◆ **Exercise aim**: Which lines of the listing below contain the word "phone"? Copy each of them.

◆ **Entries provided**:
----------------------------------------
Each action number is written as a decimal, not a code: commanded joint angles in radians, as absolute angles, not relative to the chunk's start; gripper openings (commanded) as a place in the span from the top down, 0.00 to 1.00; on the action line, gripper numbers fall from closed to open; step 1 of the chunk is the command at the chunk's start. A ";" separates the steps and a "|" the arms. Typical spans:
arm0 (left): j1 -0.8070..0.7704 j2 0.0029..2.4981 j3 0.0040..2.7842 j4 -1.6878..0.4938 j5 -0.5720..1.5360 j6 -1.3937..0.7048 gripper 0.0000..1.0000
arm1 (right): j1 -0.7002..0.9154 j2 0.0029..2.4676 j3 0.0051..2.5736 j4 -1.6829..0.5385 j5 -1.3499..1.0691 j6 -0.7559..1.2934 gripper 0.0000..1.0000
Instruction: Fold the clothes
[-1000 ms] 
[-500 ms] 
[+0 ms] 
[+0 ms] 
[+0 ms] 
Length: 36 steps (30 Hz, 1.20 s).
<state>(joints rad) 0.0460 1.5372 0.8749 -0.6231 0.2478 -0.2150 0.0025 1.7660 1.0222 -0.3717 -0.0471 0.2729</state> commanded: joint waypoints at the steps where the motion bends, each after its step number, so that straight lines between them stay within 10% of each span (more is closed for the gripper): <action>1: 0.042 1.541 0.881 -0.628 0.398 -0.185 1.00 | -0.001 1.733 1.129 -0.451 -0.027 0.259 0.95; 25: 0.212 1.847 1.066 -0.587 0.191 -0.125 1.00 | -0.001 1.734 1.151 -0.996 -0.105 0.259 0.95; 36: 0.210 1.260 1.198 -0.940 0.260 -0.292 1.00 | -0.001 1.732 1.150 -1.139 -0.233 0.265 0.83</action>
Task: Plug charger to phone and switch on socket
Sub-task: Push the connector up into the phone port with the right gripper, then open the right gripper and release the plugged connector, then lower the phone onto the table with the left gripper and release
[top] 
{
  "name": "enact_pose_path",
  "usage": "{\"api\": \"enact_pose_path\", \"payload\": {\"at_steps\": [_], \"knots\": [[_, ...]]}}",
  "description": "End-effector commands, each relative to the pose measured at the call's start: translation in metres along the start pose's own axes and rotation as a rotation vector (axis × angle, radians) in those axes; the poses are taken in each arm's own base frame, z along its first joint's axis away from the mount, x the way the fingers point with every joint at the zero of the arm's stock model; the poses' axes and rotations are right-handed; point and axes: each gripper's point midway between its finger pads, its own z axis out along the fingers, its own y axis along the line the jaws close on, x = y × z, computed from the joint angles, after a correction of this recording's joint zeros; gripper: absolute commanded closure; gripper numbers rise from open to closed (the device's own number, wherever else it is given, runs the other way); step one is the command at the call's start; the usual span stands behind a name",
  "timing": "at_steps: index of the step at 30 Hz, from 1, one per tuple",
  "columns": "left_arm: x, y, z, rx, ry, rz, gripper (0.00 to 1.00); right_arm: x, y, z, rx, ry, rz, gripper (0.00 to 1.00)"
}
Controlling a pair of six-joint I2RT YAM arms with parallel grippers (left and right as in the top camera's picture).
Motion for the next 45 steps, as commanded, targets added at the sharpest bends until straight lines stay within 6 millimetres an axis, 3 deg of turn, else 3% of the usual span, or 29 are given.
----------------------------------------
◆ **Answer box**:
Task: Plug charger to phone and switch on socket
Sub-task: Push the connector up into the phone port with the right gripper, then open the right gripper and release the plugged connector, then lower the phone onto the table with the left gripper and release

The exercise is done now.